## TASK DETAILS
Each line of the listing that includes the string "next" needs to be located and copied.

## DATA FOR THIS EXERCISE

== Segment start ==

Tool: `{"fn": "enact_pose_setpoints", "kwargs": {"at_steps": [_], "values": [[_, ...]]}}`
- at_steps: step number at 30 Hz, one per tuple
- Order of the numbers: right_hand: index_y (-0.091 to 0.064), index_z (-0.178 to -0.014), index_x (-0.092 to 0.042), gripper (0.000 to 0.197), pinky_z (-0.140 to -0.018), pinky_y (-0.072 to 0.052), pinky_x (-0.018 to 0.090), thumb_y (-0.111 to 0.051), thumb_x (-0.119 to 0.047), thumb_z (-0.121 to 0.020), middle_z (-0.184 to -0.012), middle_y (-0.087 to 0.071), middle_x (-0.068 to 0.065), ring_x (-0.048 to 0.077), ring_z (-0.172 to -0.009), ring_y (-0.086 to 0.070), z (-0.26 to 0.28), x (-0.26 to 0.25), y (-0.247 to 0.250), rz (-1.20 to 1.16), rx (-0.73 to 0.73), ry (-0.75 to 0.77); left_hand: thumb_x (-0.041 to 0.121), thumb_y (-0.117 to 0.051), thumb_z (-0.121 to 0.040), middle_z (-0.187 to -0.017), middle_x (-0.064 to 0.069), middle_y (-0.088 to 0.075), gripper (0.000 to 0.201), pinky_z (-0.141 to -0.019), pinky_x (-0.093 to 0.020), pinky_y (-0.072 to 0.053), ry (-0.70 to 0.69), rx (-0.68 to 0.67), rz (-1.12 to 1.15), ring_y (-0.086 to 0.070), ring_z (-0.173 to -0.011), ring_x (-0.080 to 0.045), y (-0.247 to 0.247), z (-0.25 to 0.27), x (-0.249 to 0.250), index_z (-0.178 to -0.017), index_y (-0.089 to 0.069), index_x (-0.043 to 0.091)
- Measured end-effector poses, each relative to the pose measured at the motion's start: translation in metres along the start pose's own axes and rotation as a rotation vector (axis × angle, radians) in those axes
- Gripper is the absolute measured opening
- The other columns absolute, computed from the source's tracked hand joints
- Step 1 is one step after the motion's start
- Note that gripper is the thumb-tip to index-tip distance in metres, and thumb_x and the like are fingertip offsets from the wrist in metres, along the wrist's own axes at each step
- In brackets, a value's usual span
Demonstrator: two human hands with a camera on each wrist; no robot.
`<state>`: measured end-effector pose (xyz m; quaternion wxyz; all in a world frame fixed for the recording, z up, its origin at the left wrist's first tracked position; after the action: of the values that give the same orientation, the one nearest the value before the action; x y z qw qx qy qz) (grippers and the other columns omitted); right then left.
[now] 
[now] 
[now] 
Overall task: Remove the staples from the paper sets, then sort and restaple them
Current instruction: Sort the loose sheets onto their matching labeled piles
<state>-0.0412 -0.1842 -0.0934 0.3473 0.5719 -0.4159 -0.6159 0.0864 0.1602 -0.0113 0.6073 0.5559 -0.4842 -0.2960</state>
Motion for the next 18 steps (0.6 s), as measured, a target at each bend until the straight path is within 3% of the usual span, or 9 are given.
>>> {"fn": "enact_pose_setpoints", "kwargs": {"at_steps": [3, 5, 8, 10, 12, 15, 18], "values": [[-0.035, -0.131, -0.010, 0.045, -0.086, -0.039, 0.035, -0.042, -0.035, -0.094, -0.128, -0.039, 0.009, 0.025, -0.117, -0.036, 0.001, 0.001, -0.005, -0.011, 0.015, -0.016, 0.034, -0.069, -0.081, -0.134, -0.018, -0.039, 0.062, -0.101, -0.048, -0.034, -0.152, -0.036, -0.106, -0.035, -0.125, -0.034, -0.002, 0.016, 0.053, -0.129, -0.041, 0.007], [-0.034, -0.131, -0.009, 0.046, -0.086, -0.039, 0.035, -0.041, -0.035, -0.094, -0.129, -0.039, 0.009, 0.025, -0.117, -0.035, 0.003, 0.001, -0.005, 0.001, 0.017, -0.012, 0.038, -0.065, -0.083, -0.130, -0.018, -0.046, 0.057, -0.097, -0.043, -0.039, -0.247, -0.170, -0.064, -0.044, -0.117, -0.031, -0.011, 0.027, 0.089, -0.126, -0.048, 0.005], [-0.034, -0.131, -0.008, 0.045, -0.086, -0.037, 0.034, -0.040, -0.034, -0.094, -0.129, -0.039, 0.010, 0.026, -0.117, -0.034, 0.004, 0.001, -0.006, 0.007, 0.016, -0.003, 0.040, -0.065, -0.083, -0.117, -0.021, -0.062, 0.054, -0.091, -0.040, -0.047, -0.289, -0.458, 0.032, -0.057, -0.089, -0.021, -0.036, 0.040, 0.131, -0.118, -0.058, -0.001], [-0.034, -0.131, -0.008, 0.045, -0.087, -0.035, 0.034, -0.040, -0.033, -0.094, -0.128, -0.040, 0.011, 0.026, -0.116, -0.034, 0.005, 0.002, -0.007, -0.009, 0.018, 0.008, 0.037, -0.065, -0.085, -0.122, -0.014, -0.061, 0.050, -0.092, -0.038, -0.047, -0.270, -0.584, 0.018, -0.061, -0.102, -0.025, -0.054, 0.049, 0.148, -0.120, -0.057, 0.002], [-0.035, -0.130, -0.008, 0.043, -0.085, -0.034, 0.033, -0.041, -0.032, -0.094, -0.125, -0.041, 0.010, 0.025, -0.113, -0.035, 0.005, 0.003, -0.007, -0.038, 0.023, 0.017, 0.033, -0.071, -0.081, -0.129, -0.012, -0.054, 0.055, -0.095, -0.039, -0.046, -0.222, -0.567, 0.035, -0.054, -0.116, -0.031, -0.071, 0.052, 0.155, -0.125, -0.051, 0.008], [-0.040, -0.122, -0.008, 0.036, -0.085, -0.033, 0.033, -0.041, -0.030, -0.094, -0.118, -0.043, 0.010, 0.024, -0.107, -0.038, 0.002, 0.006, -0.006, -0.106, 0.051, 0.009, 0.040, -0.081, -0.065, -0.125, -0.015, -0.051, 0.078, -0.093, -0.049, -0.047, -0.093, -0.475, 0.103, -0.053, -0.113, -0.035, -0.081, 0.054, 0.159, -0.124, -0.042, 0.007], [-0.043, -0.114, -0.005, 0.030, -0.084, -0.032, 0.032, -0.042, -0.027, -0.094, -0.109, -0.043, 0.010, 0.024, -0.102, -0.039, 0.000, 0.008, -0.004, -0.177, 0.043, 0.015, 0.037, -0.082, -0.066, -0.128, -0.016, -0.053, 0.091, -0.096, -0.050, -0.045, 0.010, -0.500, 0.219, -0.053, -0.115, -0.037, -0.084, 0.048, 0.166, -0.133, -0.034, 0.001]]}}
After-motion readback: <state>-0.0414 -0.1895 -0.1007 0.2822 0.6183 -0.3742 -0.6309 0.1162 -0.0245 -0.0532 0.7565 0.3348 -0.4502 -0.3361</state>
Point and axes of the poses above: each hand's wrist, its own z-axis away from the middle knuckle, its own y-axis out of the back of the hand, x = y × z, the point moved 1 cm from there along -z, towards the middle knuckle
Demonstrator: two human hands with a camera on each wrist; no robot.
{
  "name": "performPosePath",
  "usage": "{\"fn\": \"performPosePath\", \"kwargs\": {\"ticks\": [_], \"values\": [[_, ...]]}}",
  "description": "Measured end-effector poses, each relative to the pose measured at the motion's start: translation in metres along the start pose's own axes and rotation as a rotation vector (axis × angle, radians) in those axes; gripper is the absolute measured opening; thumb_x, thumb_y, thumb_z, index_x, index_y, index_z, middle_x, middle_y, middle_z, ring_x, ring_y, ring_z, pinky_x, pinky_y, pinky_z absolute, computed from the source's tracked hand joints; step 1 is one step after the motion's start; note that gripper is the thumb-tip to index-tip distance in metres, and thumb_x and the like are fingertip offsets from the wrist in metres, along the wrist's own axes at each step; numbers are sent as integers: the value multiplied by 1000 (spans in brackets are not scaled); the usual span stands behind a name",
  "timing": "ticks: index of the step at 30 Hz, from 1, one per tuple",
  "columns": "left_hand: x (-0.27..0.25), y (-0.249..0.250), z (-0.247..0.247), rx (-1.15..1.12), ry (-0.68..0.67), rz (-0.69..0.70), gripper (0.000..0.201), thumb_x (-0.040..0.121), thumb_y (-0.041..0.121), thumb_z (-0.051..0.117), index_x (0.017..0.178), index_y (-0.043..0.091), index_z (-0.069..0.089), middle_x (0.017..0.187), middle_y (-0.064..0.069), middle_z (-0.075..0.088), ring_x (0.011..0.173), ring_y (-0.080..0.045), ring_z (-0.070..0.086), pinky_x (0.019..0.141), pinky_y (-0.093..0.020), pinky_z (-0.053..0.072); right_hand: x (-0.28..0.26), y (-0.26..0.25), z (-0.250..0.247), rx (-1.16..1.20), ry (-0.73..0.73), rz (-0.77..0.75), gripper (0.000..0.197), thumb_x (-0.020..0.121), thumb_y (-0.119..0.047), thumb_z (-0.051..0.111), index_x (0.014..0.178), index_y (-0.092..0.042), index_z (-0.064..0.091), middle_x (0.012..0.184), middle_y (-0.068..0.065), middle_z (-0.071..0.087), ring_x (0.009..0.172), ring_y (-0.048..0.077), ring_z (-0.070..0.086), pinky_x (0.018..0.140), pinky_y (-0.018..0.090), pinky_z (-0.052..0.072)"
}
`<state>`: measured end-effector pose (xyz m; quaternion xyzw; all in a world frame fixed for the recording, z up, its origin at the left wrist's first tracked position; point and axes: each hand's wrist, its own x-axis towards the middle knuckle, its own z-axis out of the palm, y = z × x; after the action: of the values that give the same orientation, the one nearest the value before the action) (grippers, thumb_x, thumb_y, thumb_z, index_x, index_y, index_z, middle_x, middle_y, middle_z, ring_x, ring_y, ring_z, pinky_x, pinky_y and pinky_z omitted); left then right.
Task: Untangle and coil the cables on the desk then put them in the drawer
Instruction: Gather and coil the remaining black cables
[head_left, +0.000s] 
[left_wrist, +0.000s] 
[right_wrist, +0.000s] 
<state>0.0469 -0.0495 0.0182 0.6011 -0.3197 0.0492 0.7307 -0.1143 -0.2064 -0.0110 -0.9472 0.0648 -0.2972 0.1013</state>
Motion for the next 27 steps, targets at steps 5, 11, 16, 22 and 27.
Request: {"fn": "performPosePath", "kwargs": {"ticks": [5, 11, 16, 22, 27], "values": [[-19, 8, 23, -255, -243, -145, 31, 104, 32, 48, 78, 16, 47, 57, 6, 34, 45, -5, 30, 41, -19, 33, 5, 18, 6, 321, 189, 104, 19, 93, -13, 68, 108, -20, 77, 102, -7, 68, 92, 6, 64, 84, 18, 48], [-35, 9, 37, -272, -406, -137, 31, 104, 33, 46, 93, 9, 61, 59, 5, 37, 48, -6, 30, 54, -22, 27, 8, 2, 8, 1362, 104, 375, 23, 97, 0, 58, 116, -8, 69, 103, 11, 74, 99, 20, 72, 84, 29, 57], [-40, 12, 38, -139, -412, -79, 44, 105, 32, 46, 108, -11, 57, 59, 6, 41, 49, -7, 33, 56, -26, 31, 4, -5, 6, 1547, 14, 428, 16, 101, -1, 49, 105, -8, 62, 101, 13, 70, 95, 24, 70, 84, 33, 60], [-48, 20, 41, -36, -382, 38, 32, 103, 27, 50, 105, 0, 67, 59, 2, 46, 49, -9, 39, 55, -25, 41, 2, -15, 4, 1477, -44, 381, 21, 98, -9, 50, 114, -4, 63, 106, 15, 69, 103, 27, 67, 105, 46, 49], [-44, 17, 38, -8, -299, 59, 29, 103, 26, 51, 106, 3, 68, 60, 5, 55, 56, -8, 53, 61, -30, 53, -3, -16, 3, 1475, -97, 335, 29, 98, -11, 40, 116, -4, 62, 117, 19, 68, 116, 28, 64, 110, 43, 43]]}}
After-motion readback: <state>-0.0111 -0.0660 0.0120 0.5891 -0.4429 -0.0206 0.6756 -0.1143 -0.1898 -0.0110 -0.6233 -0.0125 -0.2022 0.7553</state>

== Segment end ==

## RESPONSE TO THIS EXERCISE
Motion for the next 18 steps (0.6 s), as measured, a target at each bend until the straight path is within 3% of the usual span, or 9 are given.
Motion for the next 27 steps, targets at steps 5, 11, 16, 22 and 27.

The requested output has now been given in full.